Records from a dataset
>>>>>
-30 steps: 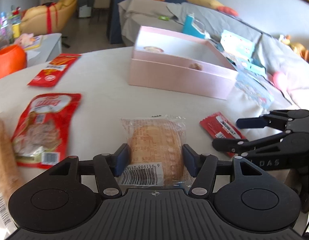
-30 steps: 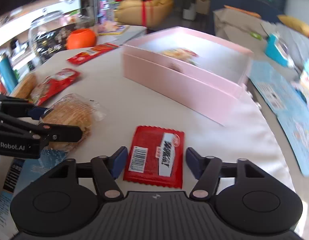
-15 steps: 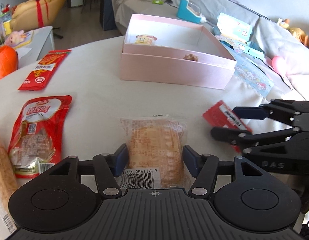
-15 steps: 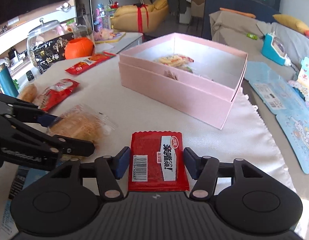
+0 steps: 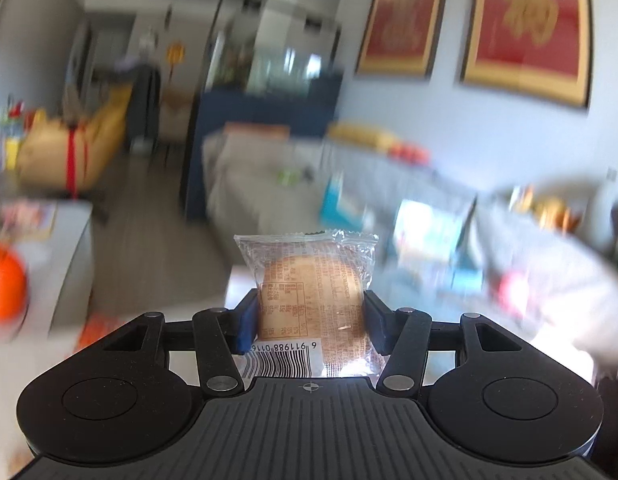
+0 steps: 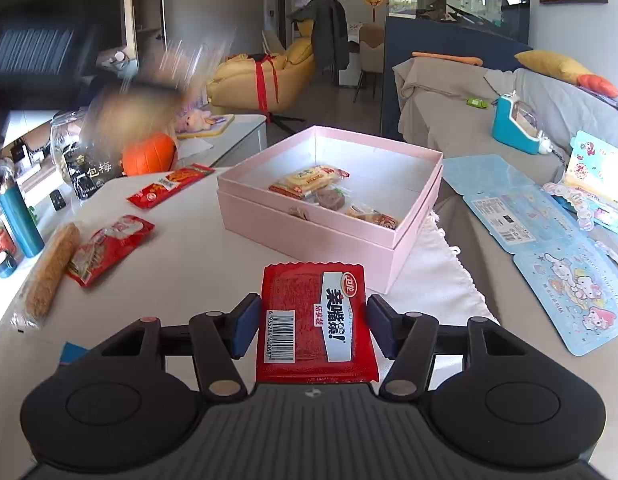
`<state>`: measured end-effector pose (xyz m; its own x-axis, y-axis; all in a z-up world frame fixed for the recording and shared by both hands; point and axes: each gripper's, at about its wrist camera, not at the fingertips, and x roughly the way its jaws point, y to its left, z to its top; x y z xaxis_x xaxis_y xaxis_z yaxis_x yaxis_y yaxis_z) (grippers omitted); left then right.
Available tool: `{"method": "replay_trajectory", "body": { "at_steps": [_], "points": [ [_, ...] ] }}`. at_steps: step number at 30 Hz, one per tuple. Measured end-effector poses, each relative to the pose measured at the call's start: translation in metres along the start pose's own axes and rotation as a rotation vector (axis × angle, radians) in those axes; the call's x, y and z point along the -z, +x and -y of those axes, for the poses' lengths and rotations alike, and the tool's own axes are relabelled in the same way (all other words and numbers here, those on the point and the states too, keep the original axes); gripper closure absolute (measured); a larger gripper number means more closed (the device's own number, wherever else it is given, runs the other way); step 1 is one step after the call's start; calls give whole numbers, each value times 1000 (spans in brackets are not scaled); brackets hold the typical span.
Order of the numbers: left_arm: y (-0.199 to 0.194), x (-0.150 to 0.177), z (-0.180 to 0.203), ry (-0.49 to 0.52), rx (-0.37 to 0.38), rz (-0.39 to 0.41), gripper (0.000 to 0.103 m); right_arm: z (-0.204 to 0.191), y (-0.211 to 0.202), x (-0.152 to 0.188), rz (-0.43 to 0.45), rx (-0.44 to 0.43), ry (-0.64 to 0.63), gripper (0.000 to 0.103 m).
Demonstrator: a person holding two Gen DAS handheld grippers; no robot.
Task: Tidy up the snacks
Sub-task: 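Carry both packets over the pink box and open both grippers to drop them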
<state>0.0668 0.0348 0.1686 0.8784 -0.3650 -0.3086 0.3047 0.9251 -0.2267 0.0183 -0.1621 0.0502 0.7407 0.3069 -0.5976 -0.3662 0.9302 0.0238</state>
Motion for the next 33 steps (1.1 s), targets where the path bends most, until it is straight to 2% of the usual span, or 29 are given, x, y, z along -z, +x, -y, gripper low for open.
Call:
{"method": "replay_trajectory", "body": {
  "at_steps": [2, 3, 5, 7, 10, 13, 16, 19, 22, 23, 24, 25, 28, 31, 33],
  "points": [
    [21, -18, 2, -27, 40, 30, 45, -2, 3, -1, -7, -1, 3, 45],
    [38, -25, 2, -38, 71, 5, 44, -3, 5, -1, -10, 1, 3, 45],
    [81, -28, -2, -35, 85, -116, 42, -5, 6, -2, -10, -1, -6, 45],
    [113, -15, -10, -41, 44, -195, 46, -5, 6, -3, -9, 3, -8, 45],
    [122, 12, -26, -82, 40, -210, 46, -1, 10, -1, -25, 22, 8, 45],
    [104, 40, -46, -133, 34, -223, 46, 9, 14, 2, -45, 37, 31, 45],
    [70, 67, -65, -119, -18, -233, 46, 16, 15, 1, -50, 34, 53, 45],
    [39, 87, -83, -149, -87, -248, 46, 22, 11, -18, 2, 6, 79, 45],
    [15, 98, -101, -208, -159, -260, 46, 23, 15, -60, 100, 53, 64, 43],
    [7, 99, -105, -213, -187, -260, 46, 25, 20, -76, 136, 68, 58, 39],
    [-4, 100, -111, -213, -218, -255, 46, 26, 29, -90, 150, 77, 55, 23],
    [-14, 101, -115, -209, -254, -246, 46, 29, 41, -103, 127, 80, 54, 18],
    [-48, 102, -128, -180, -375, -221, 46, 26, 65, -115, 14, 55, 78, 17],
    [-72, 106, -147, -210, -479, -233, 46, 8, 66, -89, -68, -15, 57, 17],
    [-81, 112, -162, -263, -507, -243, 46, -9, 61, -64, -144, -89, 44, 17]
  ]
}}
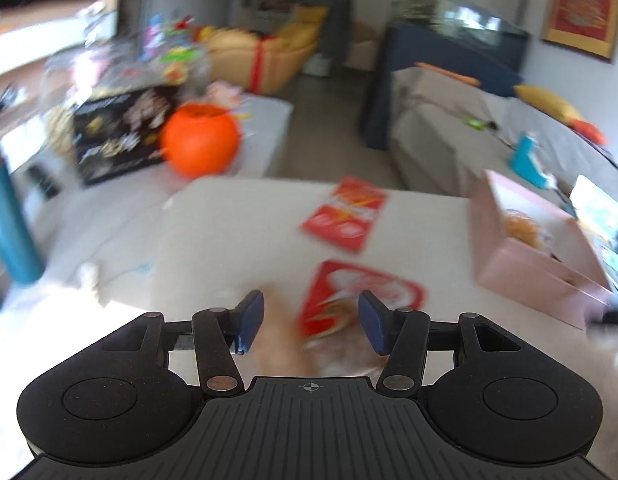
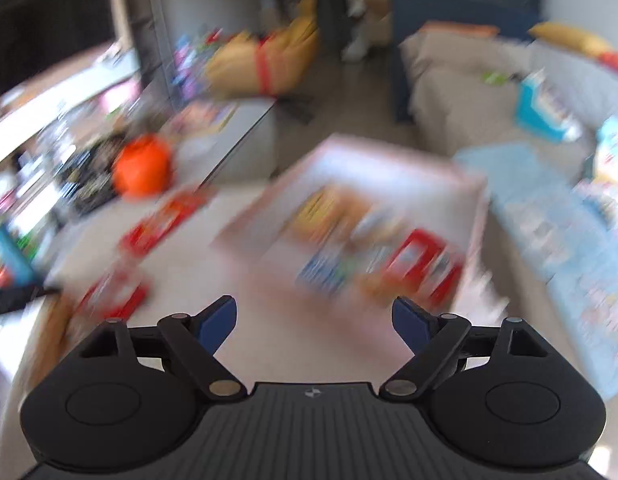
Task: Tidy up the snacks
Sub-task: 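Carry both packets over the pink box and open both grippers to drop them, then grasp the red roast-duck packet with the left gripper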
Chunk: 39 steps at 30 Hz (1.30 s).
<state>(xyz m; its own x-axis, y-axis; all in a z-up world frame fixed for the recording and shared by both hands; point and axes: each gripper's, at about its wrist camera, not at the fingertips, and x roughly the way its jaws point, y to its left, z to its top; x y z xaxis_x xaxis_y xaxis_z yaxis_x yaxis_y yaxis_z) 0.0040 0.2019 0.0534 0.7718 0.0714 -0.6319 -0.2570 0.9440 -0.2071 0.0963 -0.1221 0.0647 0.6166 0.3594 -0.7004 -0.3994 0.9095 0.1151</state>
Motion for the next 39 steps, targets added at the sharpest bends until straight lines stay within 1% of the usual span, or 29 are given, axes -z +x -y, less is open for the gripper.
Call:
{"method": "replay_trajectory", "body": {
  "at_steps": [3, 5, 8, 10, 12, 14, 17, 19, 21, 23, 25, 27, 30, 32, 33, 34, 35, 37, 39],
  "points": [
    [2, 10, -15, -60, -1, -21, 46, -22, -1, 36, -137, -152, 4, 17],
    [5, 16, -12, -69, 7, -35, 46, -38, -4, 54, -186, -225, -14, 17],
    [11, 24, -1, -46, 11, -59, 45, -64, -13, 75, -208, -280, -78, 17],
    [15, 27, 10, -29, 30, -76, 45, -81, -14, 84, -226, -298, -135, 17],
    [18, 32, 21, -6, 69, -95, 45, -96, -13, 90, -233, -289, -185, 17],
    [16, 36, 32, 31, 97, -96, 45, -107, -10, 95, -233, -285, -222, 17],
    [12, 37, 41, 62, 140, -99, 46, -119, -12, 100, -197, -281, -280, 16],
    [8, 35, 45, 67, 161, -87, 46, -117, -13, 102, -176, -276, -291, 16],
    [1, 33, 50, 91, 173, -56, 46, -109, -12, 100, -162, -253, -275, 16],
    [-1, 31, 56, 110, 203, -49, 46, -96, -8, 95, -148, -211, -233, 16],
    [3, 30, 63, 117, 237, -74, 46, -82, 0, 89, -128, -161, -180, 16],
    [7, 33, 71, 131, 250, -93, 46, -67, 5, 84, -97, -95, -142, 16],
    [9, 38, 83, 168, 288, -104, 44, -54, 11, 81, -47, 11, -129, 16],
    [8, 38, 86, 187, 313, -92, 45, -45, 13, 80, -25, 48, -116, 16],
    [7, 36, 85, 182, 328, -82, 45, -40, 14, 81, -17, 48, -105, 15],
    [7, 32, 83, 173, 330, -68, 45, -35, 19, 79, -12, 42, -89, 15],
    [7, 28, 80, 164, 310, -50, 45, -29, 21, 80, -8, 33, -70, 12],
    [12, 18, 73, 155, 227, -19, 45, -24, 24, 83, 30, 35, -62, 11],
    [23, 8, 67, 155, 150, -19, 45, -26, 26, 85, 42, 48, -77, 10]
  ]
}}
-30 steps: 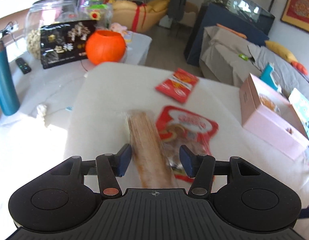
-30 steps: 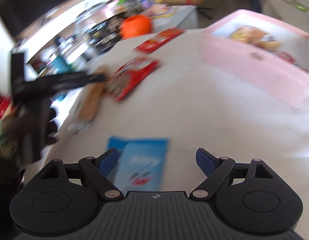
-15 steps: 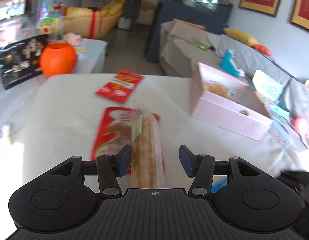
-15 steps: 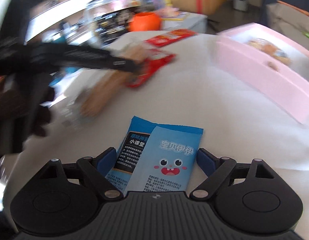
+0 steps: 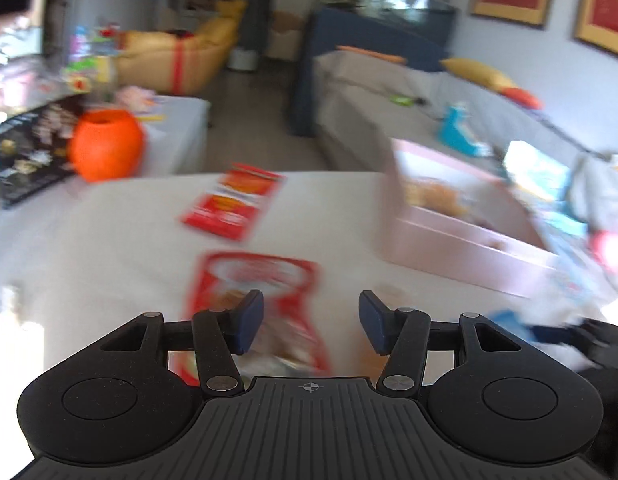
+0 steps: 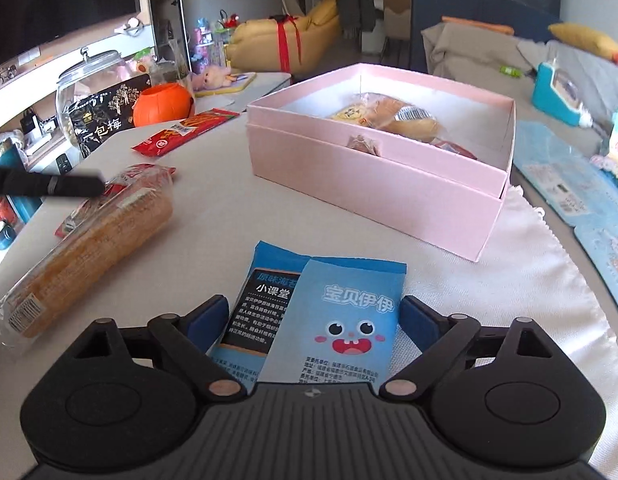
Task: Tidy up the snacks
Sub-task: 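Grasp the red roast-duck packet with the left gripper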
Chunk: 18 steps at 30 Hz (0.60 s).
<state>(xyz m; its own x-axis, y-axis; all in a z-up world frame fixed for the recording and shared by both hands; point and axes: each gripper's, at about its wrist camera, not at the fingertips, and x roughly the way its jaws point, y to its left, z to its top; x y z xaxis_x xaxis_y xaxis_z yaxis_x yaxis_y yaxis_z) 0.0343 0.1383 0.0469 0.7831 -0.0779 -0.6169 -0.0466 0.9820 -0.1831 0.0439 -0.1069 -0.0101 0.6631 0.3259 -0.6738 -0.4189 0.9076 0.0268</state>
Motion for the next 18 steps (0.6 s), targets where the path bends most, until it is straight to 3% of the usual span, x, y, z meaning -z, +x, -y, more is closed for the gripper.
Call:
{"method": "replay_trajectory", "body": {
  "at_steps": [5, 10, 12, 18],
  "points": [
    [36, -15, -9, 49, -122, -59, 45, 1, -2, 1, 0, 4, -9, 8],
    [60, -17, -5, 113, -114, -117, 29, 1, -3, 2, 1, 3, -9, 7],
    [62, -15, -5, 140, -111, -120, 27, 1, -2, 2, -1, -1, -10, 6],
    [66, -14, -22, 98, -106, -135, 14, 0, -1, 1, -1, -7, -8, 5]
  ]
}}
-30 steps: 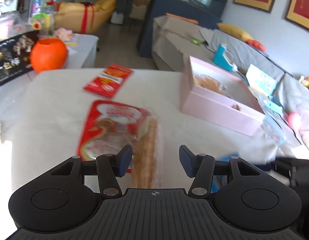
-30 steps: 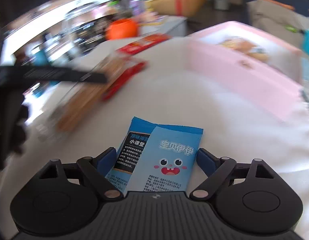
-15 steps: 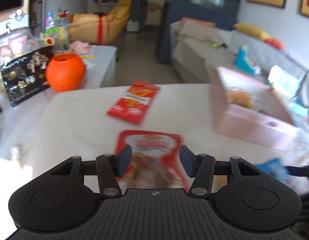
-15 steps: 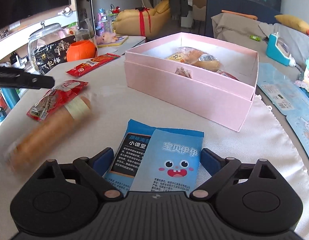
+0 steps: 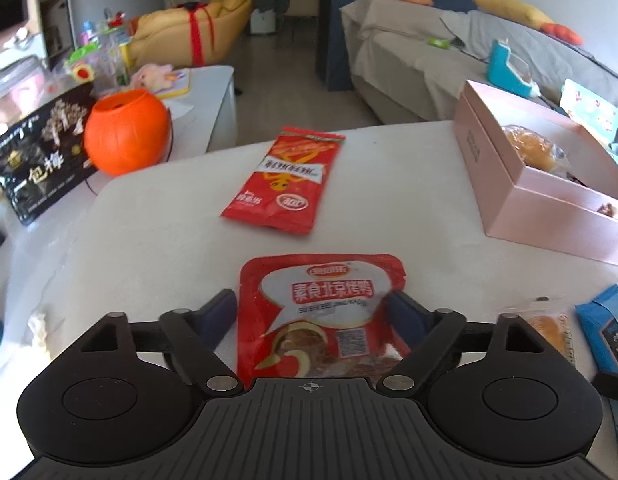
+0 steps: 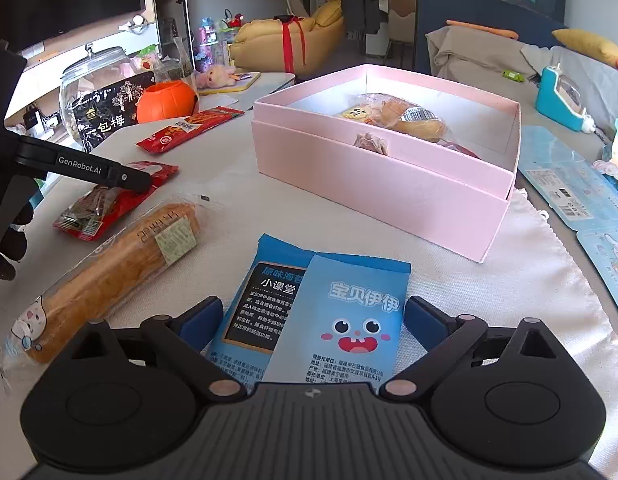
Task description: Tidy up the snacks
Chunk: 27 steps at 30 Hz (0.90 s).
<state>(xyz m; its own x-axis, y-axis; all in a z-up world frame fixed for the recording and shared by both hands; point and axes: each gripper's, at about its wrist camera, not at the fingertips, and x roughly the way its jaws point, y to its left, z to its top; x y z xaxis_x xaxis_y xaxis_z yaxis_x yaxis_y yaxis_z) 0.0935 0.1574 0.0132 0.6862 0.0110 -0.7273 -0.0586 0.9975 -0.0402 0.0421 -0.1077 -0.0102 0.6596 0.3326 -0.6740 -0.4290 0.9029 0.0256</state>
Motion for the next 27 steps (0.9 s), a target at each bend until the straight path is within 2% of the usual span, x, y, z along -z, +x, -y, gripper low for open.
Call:
{"method": "replay_trajectory", "body": {
  "at_steps": [3, 8, 11, 17, 18, 23, 27],
  "points": [
    [5, -2, 0, 18, 6, 0, 9, 0, 1, 0, -1, -3, -1, 4],
    [11, -9, 8, 48, -12, -42, 7, 1, 1, 0, -1, -4, 0, 4],
    [9, -5, 8, 37, -13, -21, 8, 0, 1, -1, -1, -5, 0, 4],
    [-12, 14, 15, 1, -13, 40, 24, 0, 2, -1, -3, -5, -5, 3],
    [-16, 17, 16, -12, -2, 41, 29, -1, 3, -1, -3, -5, -5, 3],
    [-34, 30, 25, -53, 116, 24, 39, -1, 4, 0, -7, -5, -12, 2],
    [-44, 37, 35, -27, 133, 14, 41, -2, 5, -1, -12, -7, -18, 0]
  ]
}}
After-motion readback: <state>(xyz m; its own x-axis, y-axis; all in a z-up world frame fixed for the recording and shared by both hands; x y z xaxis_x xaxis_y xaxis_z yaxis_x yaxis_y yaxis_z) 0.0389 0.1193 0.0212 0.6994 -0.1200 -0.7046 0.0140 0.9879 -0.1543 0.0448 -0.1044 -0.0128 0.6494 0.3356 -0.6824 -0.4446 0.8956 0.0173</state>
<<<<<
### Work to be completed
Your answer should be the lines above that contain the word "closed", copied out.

### Final answer
Available tool: `{"method": "replay_trajectory", "body": { "at_steps": [_], "points": [ [_, ...] ] }}`. at_steps: step number at 30 Hz, one per tuple. Measured end-effector poses, each relative to the pose measured at the call's start: translation in metres along the start pose's own axes and rotation as a rotation vector (axis × angle, radians) in those axes; the call's x, y and z point along the -z, +x and -y of those axes, for the poses' lengths and rotations alike, and the tool's own axes are relabelled in the same way (all other words and numbers here, those on the point and the states too, keep the original axes); gripper closure absolute (measured); a larger gripper number means more closed (the device's own number, wherever else it is given, runs the other way); step 1 is one step after the call's start; calls give whole numbers, each value times 1000 (spans in brackets are not scaled); brackets hold the typical span.
Motion for the next 18 steps (0.6 s), targets where the path bends most, until it is straight to 3% of the usual span, x, y, z meaning -z, +x, -y, more is closed for the gripper.

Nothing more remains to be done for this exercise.